▸ **EXERCISE PROMPT**:
Exact copy, no pictures: return only the lines below from the line with "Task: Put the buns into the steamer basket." up to and including the line with "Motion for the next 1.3".
+--
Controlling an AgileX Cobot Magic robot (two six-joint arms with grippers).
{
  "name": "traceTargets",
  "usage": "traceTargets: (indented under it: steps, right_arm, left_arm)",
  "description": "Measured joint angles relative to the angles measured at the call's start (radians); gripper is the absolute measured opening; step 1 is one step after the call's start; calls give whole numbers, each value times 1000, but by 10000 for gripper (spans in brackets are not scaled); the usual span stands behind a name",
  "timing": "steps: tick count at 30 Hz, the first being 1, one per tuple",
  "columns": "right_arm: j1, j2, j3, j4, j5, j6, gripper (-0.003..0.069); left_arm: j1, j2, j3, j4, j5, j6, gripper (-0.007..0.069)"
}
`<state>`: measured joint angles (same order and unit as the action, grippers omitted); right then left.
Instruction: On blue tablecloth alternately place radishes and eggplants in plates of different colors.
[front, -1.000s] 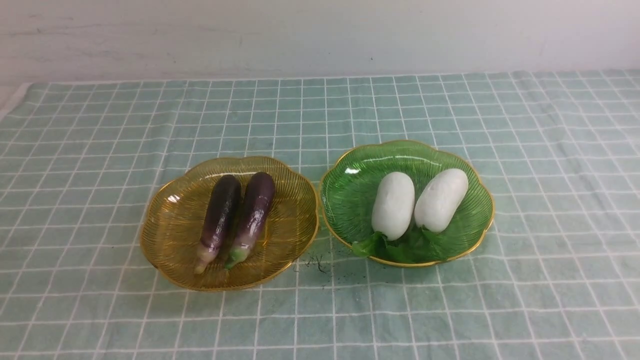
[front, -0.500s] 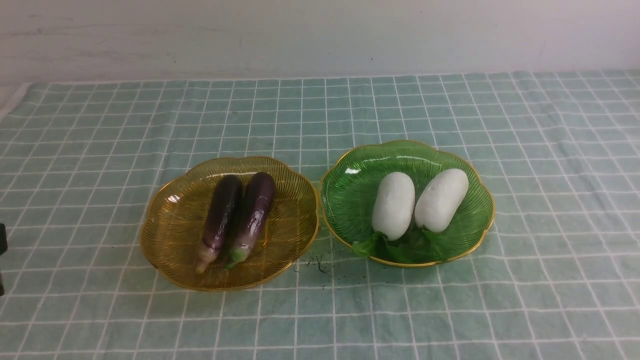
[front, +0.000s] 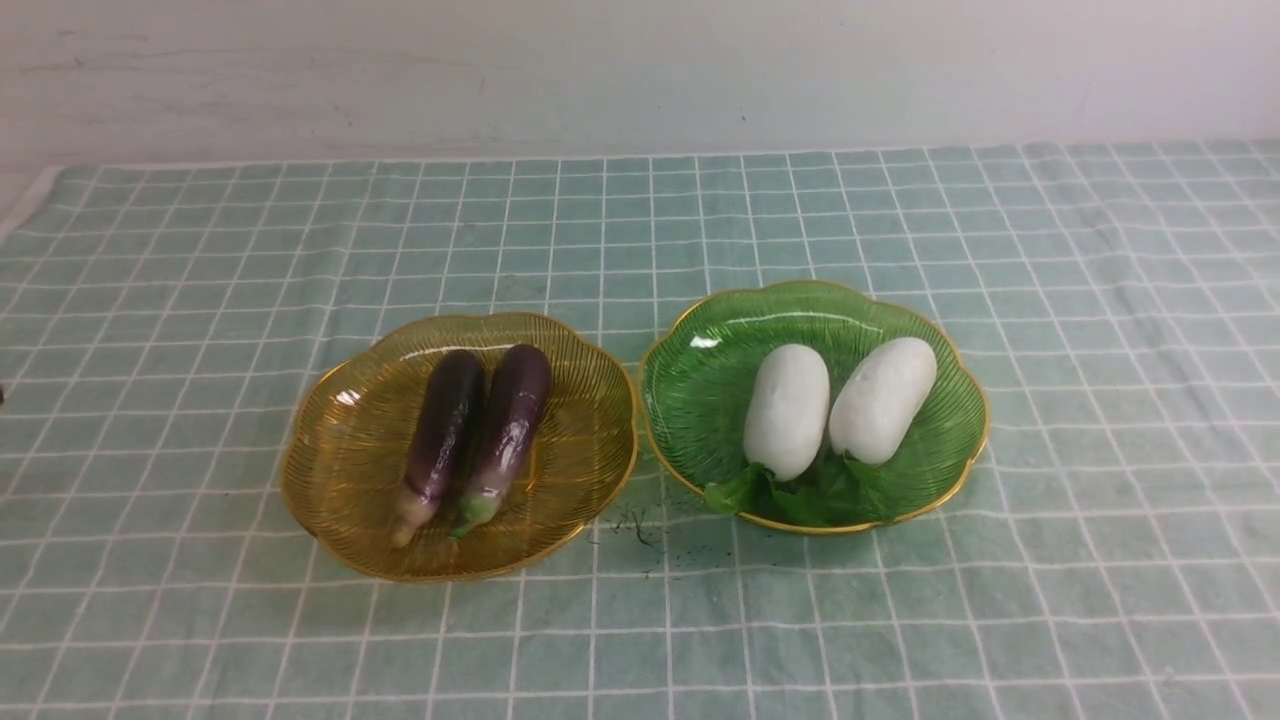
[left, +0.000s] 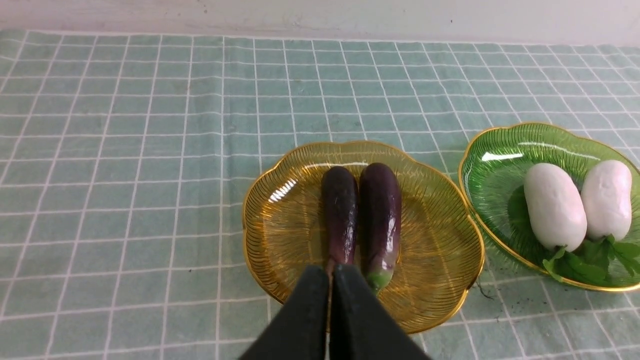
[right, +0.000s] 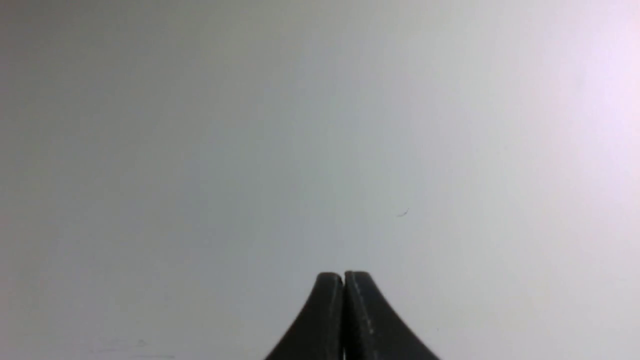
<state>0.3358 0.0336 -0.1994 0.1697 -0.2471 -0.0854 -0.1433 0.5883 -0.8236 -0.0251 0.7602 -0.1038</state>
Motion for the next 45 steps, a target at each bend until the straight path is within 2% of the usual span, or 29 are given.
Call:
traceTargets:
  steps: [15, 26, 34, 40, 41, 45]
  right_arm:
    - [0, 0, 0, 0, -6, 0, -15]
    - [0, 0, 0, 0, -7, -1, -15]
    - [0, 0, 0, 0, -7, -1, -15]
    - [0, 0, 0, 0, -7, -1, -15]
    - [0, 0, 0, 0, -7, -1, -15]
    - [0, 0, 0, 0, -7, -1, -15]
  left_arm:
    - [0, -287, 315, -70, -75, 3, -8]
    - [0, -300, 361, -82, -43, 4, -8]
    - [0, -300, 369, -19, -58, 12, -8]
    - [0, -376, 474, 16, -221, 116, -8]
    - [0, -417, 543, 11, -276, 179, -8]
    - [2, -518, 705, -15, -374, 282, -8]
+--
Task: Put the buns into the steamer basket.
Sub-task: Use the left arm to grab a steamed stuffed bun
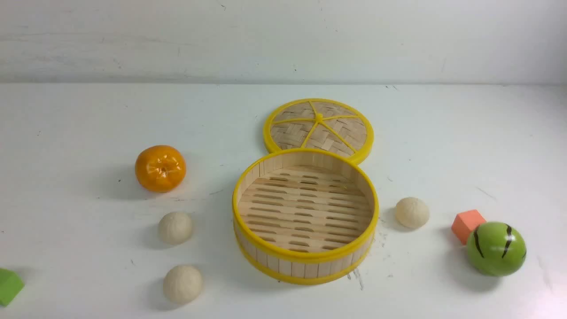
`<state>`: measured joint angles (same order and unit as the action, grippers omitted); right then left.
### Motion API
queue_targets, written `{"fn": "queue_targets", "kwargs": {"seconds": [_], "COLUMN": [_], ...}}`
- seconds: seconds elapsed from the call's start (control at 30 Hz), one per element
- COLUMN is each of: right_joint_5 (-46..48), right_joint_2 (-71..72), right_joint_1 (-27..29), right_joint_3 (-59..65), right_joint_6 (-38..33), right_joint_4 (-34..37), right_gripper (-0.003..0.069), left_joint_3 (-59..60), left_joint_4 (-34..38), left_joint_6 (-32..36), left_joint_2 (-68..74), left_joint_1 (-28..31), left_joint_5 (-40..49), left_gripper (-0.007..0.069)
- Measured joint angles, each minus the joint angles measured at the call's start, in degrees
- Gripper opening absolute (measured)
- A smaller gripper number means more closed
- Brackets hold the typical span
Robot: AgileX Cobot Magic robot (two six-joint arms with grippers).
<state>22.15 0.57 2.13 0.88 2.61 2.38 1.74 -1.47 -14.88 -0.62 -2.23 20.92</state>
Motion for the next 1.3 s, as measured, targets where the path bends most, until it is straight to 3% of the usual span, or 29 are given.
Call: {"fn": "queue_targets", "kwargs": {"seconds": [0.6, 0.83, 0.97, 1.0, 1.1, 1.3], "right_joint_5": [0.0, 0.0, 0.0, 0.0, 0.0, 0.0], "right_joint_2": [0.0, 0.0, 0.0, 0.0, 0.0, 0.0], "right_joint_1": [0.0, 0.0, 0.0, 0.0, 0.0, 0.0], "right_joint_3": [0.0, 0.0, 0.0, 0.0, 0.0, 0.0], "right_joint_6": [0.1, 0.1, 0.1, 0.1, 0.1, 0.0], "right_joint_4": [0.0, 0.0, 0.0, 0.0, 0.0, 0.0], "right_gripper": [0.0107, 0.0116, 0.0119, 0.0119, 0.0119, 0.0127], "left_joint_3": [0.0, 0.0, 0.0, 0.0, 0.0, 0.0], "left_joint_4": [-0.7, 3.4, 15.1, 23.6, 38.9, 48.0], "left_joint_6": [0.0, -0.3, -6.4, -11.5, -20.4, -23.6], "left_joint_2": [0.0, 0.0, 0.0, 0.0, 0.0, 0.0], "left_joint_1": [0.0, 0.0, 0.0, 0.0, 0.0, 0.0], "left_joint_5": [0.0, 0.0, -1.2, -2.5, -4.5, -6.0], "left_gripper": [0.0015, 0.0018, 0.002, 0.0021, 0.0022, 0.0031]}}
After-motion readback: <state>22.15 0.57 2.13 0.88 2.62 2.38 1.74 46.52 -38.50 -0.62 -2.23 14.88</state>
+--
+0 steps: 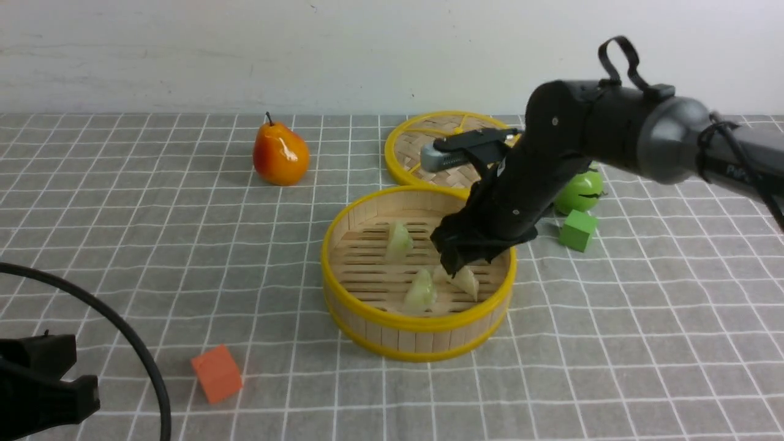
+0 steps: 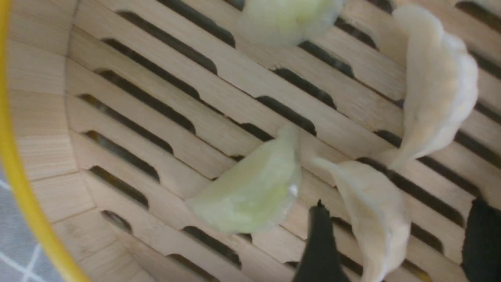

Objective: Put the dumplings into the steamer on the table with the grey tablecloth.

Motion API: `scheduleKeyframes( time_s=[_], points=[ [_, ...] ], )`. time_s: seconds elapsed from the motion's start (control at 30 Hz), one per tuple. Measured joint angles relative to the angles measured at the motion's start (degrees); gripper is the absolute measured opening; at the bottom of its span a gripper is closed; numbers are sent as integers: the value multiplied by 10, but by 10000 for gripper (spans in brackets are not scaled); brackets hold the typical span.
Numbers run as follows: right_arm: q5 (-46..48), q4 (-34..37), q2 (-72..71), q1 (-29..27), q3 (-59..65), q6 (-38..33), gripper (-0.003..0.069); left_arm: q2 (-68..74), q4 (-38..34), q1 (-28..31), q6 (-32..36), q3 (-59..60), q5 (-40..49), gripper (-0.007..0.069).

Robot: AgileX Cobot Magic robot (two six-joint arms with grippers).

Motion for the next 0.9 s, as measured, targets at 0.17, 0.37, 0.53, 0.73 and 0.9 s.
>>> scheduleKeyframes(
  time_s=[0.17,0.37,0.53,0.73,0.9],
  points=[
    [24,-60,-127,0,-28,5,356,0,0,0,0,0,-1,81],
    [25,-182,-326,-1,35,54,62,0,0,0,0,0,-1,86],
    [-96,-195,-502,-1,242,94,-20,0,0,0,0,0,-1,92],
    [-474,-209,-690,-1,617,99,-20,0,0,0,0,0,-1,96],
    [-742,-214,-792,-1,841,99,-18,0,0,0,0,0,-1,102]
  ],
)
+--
▸ **TASK SOLUTION**:
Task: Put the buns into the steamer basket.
Sub-task: Use the left arm to grab a steamed stuffed bun
`<state>`: measured joint angles (same order and unit as the action, grippers omitted); right then left.
### Motion API
queue_targets, written `{"fn": "queue_targets", "kwargs": {"seconds": [_], "COLUMN": [_], ...}}`
- seconds: seconds elapsed from the call's start (control at 30 Hz), one per element
- COLUMN is each of: right_joint_5 (-46..48), right_joint_2 (-71..72), right_joint_1 (-27..29), right_joint_3 (-59..65), right_joint_6 (-38..33), right_joint_4 (-34..37), right_gripper (-0.003..0.069), left_joint_3 (-59..60), left_joint_4 (-34..38), left_joint_6 (-32..36), left_joint_2 (-68..74), left_joint_1 (-28..31), left_joint_5 (-40..49), left_gripper (-0.007..0.069)
- Measured joint angles, each minus the joint angles measured at the call's start, in degrees
- Gripper opening absolute (measured)
- A smaller gripper number means more closed
- Brackets hold the typical span
Robot: AgileX Cobot Magic robot (two six-joint arms with grippers).
<state>22.15 0.57 2.13 0.88 2.61 2.38 1.74 -1.47 -14.88 -0.62 -2.23 20.92</state>
Motion for the next 1.3 s, as measured, targets where the path bends most, until it is straight to 3% of the usual span, or 29 are given.

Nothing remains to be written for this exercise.